Pinterest is rolling out its “Buyable Pins” feature, which allow consumers to purchase items directly from Pinterest visual displays, to users of its iPhone and iPad apps. This gives retailers a new avenue to engage digital consumers, while e-commerce platforms like Amazon, eBay, Google and even Wal-Mart Marketplace have a new competitor.



I’m usually skeptical of any one development signaling a radical change in how retailing is performed. But I think the pins actually do illustrate the evolutionary path of omnichannel retail disruption. It’s not so much that the pins themselves will alter how products will be bought and sold across channels, but that their underlying strategy is a sign of the times.



Here are three ways the pins illustrate the direction in which omnichannel commerce is evolving:



The Eyes Have It

Pinterest is an inherently visual medium. The social network refers to pins as “visual bookmarks,” and the typical Pinterest board contains a minimum amount of written information and a maximum amount of visual information.



Retailers have long been attempting to make the digital customer experience more visual with virtual fitting rooms, drill-down product images, demonstration videos, and other features that show, rather than tell, customers how products look and feel.



Buyable Pins, which turn photos into mobile (and eventually desktop) checkout tools, are the next logical step in the evolution of omnichannel commerce to a primarily visual enterprise.

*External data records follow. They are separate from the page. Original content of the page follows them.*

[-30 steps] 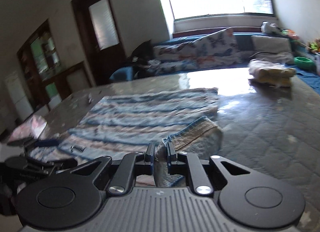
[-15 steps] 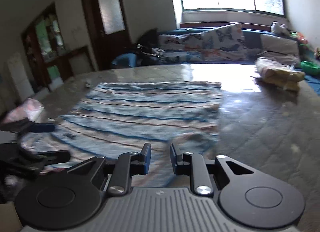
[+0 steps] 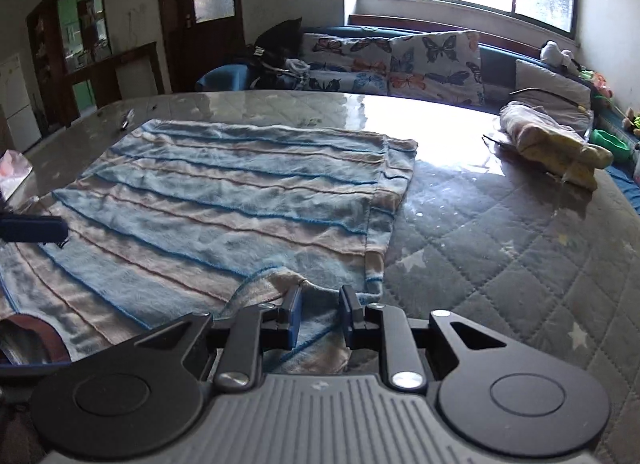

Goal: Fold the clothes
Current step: 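Fold the held strip over the cloth body with the right gripper, then open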

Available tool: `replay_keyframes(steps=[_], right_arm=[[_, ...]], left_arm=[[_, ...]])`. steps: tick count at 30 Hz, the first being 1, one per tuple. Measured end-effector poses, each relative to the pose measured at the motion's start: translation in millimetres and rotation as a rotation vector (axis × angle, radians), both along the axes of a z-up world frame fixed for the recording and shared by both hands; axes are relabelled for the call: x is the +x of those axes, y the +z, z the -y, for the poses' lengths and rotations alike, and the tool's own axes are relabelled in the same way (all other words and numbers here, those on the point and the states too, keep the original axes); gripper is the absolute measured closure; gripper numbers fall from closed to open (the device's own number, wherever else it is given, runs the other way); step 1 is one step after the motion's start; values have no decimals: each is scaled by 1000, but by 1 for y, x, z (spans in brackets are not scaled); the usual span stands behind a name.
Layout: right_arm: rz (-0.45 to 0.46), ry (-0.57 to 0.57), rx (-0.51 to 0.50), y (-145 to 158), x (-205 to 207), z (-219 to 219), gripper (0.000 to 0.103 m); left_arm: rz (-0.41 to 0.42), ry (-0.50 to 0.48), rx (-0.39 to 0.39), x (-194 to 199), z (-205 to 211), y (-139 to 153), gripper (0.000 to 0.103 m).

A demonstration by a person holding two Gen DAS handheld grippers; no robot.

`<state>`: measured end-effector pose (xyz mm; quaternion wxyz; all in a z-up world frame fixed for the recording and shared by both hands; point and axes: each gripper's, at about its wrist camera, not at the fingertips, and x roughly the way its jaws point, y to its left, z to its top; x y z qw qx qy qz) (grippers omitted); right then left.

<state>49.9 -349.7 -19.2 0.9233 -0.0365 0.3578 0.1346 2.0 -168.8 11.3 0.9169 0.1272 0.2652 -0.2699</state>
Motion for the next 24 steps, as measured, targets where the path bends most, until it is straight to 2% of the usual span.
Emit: replay_keyframes(steps=[7,14,17,24], right_arm=[[25,61,-11,14,-18,-1,83],[19,129,-81,3,-39,-16,83],[21,134,-103,0,-49,-19,83],[3,146,-82,2,-87,-18,82]], left_arm=[[-28,-9,55,11,11,-19,0],[-17,8,111,7,10,-30,0],[-13,17,111,6,7,-30,0],[-14,40,101,3,1,-29,0]])
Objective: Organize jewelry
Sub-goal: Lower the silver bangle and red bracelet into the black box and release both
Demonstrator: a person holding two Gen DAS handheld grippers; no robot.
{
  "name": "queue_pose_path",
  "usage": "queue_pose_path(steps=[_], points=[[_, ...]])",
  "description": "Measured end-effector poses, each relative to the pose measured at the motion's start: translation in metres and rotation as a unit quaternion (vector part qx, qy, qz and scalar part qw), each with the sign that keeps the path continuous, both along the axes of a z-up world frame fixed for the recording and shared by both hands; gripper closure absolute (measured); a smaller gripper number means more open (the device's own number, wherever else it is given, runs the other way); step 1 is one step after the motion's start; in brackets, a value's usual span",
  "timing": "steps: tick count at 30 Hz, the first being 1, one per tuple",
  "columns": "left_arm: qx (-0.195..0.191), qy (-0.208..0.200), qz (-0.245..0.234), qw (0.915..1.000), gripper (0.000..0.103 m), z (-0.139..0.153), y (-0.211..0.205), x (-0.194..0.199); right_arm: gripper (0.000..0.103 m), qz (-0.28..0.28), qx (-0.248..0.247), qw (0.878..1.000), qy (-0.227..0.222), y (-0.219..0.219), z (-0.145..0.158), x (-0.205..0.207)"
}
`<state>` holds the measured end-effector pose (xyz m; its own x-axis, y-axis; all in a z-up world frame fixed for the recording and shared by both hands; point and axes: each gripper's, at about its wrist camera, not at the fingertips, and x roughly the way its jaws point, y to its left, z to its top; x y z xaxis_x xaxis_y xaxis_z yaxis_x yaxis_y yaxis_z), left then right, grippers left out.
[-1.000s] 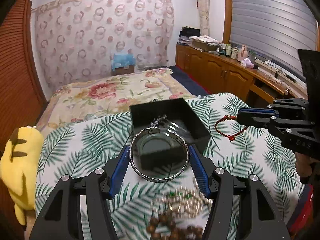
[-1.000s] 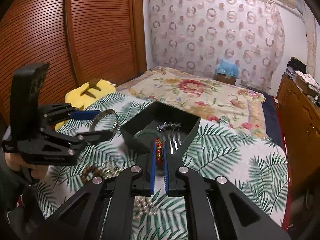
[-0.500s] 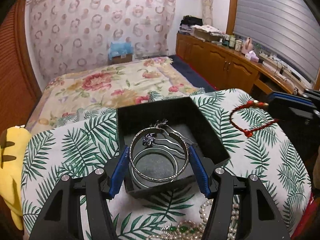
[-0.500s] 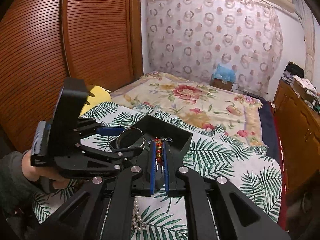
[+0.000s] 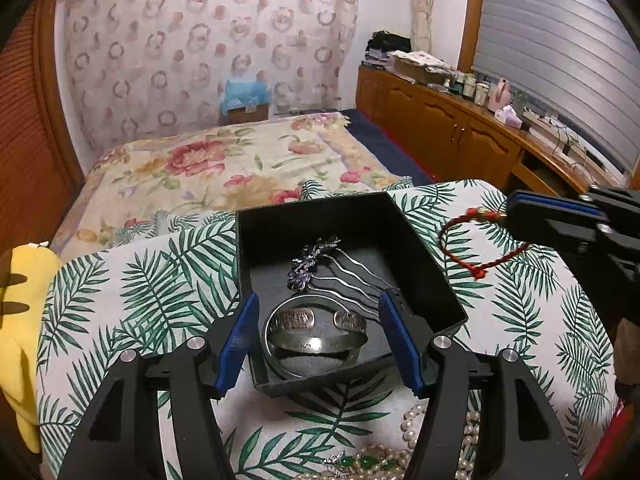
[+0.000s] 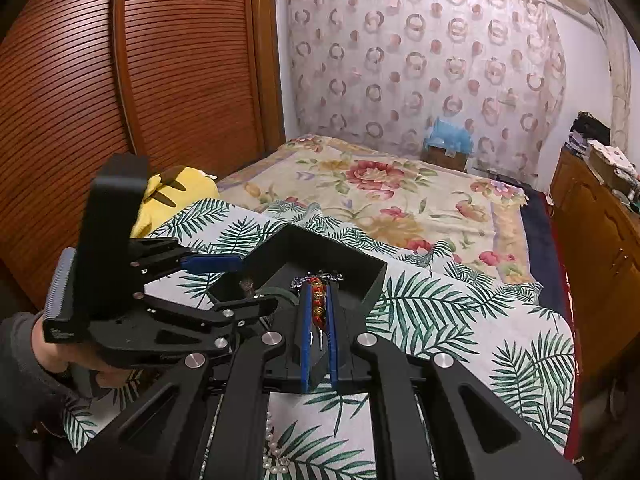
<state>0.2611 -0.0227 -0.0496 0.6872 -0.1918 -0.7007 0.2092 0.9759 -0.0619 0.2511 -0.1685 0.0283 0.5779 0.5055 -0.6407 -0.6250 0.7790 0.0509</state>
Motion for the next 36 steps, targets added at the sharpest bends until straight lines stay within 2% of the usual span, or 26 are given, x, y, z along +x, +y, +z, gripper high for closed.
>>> queue_pose_path(steps=[10,15,21,30,36], points=[[-0.008,-0.022,0.014,0.9996,0.043,0.014,0.024,-0.031,0.095,0.015,0.010,1.000,0.011,0.027,-0.010,0.018],[0.002,-0.026,0.024,0.9994,0.043,0.014,0.042,-0.049,0.095,0.015,-0.010,1.000,0.016,0.046,-0.024,0.025],[-0.006,-0.025,0.029,0.9993,0.043,0.011,0.059,-0.067,0.095,0.012,-0.032,0.999,0.026,0.062,-0.042,0.031],[-0.019,-0.026,0.032,0.9990,0.043,0.008,0.069,-0.090,0.092,-0.002,-0.017,0.999,0.033,0.052,-0.040,0.030],[-0.018,-0.025,0.029,0.9991,0.043,0.006,0.065,-0.105,0.092,-0.007,-0.010,1.000,0.017,0.032,-0.029,0.004]])
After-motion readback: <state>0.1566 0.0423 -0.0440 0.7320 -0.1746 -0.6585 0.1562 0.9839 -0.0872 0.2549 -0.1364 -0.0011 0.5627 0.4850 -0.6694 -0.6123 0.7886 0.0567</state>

In the Pinterest model, photos and videos don’t enhance the consumer experience, they ARE the consumer experience. An increasing number of retailers’ e-commerce sites already show the impact of Pinterest’s visual orientation, and this trend will only accelerate.



Everything in Context

By presenting products as part of broader themed collections (such as items for your next beach vacation, dishes for a great dinner party, etc.), Pinterest has perfected the art of merchandising in context. This approach better fits the mindset of most consumers, who rarely buy a single product in a vacuum.



Far beyond offering a targeted cross-sell offer for a matching pair of pants when a customer selects a shirt, retailers on Pinterest can present a shirt as part of a holistic ensemble including pants, shoes and accessories.



Also, the themed displays show the consumer how an item fits into certain life activities, which can prompt further purchases. For example, a shirt that looks good in the office may not look so good in a nightclub, necessitating the purchase of a second shirt. Look for more retailers to start visually presenting products within a broader context of the customer’s life.



Recommended by a Friend

While retailers do have their own Pinterest pages and consumers can search the site by retailer, Pinterest content mostly consists of individual users posting “pins” of products they like. The consumers themselves curate collections of items in “real life” contexts (as explained above) which a professional marketer may never even think of.



And of course, a recommendation from a friend, relative or even celebrity carries more weight with the average consumer than a recommendation from a retailer or brand. Buyable Pins let your customers do the marketing and even merchandising, an omnichannel strategy that is already gaining popularity beyond Pinterest.